• _Exercise details_: An exact copy of all the data below is needed, without its pictures.

======== The records

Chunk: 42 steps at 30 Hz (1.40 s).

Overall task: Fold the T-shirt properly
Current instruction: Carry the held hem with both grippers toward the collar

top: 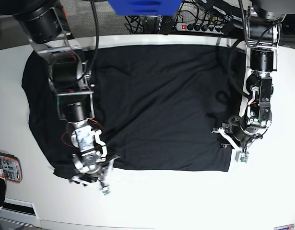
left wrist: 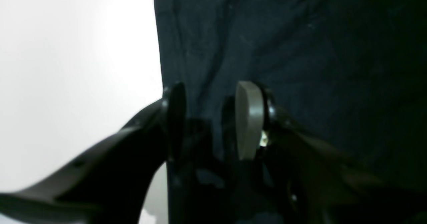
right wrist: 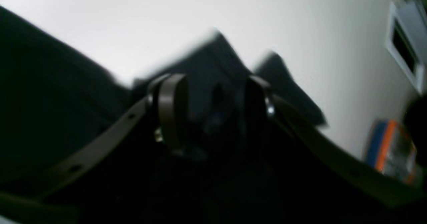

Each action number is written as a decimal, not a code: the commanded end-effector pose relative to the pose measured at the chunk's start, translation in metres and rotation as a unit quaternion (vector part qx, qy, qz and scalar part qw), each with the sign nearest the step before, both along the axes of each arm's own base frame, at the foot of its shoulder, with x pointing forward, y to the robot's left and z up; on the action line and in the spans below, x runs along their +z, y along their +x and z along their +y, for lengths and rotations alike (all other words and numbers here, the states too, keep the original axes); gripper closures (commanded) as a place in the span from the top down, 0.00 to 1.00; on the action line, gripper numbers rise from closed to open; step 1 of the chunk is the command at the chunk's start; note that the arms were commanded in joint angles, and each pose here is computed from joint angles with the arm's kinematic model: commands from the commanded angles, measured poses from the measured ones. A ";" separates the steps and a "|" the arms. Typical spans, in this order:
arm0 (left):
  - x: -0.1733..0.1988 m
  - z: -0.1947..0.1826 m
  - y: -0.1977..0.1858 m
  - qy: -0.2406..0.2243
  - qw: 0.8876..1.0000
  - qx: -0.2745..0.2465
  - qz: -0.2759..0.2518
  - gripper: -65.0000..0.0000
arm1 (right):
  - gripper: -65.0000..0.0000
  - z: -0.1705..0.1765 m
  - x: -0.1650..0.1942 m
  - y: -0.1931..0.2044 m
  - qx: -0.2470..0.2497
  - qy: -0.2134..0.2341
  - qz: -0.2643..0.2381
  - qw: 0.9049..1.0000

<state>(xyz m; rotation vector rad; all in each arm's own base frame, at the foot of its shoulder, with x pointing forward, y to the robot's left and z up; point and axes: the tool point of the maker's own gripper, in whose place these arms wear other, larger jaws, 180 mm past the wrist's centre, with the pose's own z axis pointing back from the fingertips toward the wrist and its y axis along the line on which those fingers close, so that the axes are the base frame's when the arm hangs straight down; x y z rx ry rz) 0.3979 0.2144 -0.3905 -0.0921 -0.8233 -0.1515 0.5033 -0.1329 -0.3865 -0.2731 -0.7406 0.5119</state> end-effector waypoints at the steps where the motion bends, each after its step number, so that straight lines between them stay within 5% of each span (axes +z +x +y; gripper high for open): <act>1: 0.020 0.005 0.014 0.001 1.000 0.001 -0.031 0.33 | 0.40 -0.001 0.028 0.019 -0.003 -0.002 -0.036 0.999; 11: 0.019 0.005 0.013 0.002 1.000 0.000 -0.030 0.32 | 0.40 -0.005 0.039 0.030 -0.025 0.001 -0.088 0.996; 24: 0.019 0.005 0.012 0.002 1.000 0.000 -0.029 0.32 | 0.40 -0.007 -0.022 0.005 -0.027 0.006 -0.041 0.999; 42: 0.021 0.005 0.014 0.002 0.999 0.000 -0.032 0.32 | 0.40 -0.028 -0.017 0.007 -0.040 -0.007 -0.047 0.998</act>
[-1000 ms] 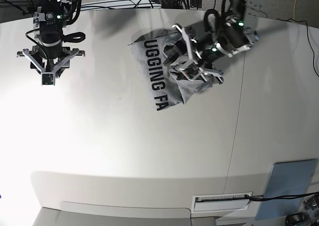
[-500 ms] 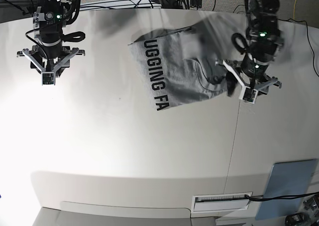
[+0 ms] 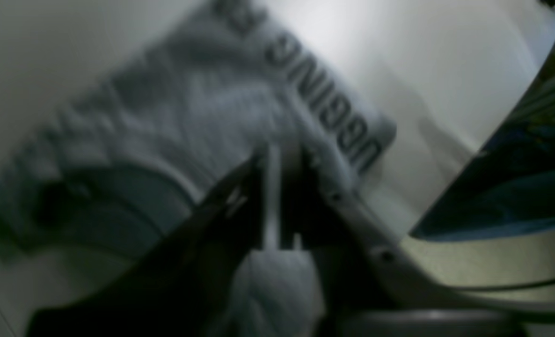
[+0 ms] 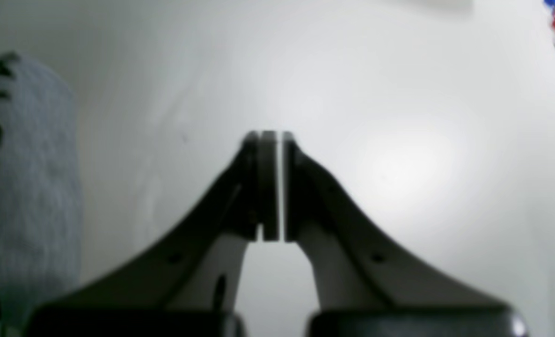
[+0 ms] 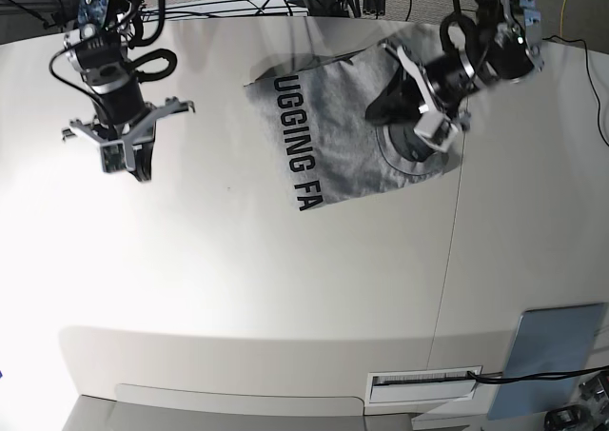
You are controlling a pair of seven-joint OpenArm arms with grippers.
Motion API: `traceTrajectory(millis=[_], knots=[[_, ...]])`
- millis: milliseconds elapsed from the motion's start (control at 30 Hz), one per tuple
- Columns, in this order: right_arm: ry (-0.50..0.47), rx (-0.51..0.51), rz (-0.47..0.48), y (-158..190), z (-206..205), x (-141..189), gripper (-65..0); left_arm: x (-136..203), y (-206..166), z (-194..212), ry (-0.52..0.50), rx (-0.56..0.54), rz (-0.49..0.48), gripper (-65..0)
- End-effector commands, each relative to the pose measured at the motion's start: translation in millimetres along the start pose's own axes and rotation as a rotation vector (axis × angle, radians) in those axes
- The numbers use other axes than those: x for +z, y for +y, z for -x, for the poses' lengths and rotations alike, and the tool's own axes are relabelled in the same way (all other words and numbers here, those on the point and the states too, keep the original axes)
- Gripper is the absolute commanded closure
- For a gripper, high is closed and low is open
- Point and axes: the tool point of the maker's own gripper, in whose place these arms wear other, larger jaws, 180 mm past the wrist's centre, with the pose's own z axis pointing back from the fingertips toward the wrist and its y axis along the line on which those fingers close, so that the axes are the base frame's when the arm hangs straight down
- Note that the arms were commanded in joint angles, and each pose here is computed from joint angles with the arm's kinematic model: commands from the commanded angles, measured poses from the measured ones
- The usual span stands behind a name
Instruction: Fold the T-shirt properly
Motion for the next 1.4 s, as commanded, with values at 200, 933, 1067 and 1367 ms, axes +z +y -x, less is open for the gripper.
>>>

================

• _Completed exercise_:
Chunk: 42 steps at 30 Hz (1.40 s).

Overall task: Fold the T-shirt properly
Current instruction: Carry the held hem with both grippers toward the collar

top: 
left wrist: 
right wrist: 

Each action number is written as a decimal, not a code: the commanded end-effector pose relative to the pose measured at the chunk's start, translation in metres and rotation as a unit quaternion (vector part qx, qy, qz and scalar part qw), each with the sign nearest the step before, both along the axes of each arm's own base frame, at the foot of its shoulder, with x pointing forward, y to the robot's left and z up; on the action line and in the spans below, x runs along their +z, y along their +x and z along their +y, for lengths and rotations alike (all other words and numbers here, the states too, keep the original axes); gripper closures (commanded) as a place in the span from the top down, 0.00 to 1.00; on the action line, gripper numbers rise from closed to open; step 1 of the chunk is the command at the chunk's start; note that the arms were commanded in joint angles, and each pose here is computed from joint angles with the arm's kinematic model: commands from the commanded angles, measured poses from the measured ones. A ";" separates the steps and a "|" the arms. Typical spans, in this order:
arm0 (left):
  - x: -0.1733..0.1988 m
  - z: -0.1947..0.1826 m
  - y: -0.1977..0.1858 m
  - qy: -0.2406..0.2243
  - qw: 0.8876..1.0000
  - qx: -0.2745..0.2465
  - qz: -0.2759..0.2518
  - gripper: -65.0000..0.0000
arm1 (right):
  - gripper: -65.0000..0.0000
  - z: -0.1705..0.1765 m
  - x: -0.1650..0.1942 m
  - y: -0.1931..0.2044 m
  - qx: -0.2470..0.2497
  - qy: -0.2134..0.2341
  - qz: -0.2643..0.2381
  - qw: 0.9049..1.0000

<state>(xyz m; rotation vector rad; all in each arm's own base frame, at the foot of its shoulder, with x pointing forward, y to the robot's left and z up; point and axes: the tool point of the maker's own gripper, in whose place these arms wear other, larger jaws, 180 mm past the wrist's centre, with the pose's own z axis pointing back from the fingertips toward the wrist and its y axis along the line on which those fingers close, so that the axes are the base frame's when the arm hangs straight down; x y z rx ry rz) 0.3979 0.2144 -0.3905 -0.0921 -0.8233 -0.1515 0.5033 -0.1329 -0.3865 -0.2731 -0.7406 0.5119</state> end-effector waypoints at the steps where the motion bends, each after its step number, so that straight lines between them stay within 5% of each span (axes +z +x +y; gripper high for open): <act>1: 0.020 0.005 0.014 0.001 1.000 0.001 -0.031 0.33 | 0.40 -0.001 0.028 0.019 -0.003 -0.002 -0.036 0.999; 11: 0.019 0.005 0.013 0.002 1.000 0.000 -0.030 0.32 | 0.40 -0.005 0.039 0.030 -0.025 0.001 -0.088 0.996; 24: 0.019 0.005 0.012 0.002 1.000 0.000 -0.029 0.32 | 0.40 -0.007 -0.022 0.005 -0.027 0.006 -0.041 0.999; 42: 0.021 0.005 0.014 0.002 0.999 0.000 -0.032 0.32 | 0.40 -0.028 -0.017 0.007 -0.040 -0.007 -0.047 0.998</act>
[-1000 ms] 
[-500 ms] 
[+0 ms] 
[+0 ms] 
[+0 ms] 
You are controlling a pair of seven-joint OpenArm arms with grippers.
Motion API: `traceTrajectory(millis=[_], knots=[[_, ...]])`
- millis: milliseconds elapsed from the motion's start (control at 30 Hz), one per tuple
- Columns, in this order: right_arm: ry (-0.50..0.47), rx (-0.51..0.51), rz (-0.47..0.48), y (-158..190), z (-206..205), x (-141..189), gripper (-65..0); left_arm: x (-136..203), y (-206..166), z (-194..212), ry (-0.52..0.50), rx (-0.56..0.54), rz (-0.49..0.48), gripper (-65..0)
- End-effector commands, each relative to the pose measured at the motion's start: translation in millimetres along the start pose's own axes and rotation as a rotation vector (axis × angle, radians) in those axes
- The numbers use other axes than those: x for +z, y for +y, z for -x, for the poses' lengths and rotations alike, and the tool's own axes are relabelled in the same way (all other words and numbers here, those on the point and the states too, keep the original axes)
- Gripper is the absolute commanded closure
- For a gripper, high is closed and low is open
- Point and axes: the tool point of the maker's own gripper, in whose place these arms wear other, larger jaws, 180 mm past the wrist's centre, with the pose's own z axis pointing back from the fingertips toward the wrist and its y axis along the line on which those fingers close, so that the axes are the base frame's when the arm hangs straight down
- Note that the arms were commanded in joint angles, and each pose here is computed from joint angles with the arm's kinematic model: commands from the commanded angles, measured poses from the measured ones
- The usual span stands behind a name
Instruction: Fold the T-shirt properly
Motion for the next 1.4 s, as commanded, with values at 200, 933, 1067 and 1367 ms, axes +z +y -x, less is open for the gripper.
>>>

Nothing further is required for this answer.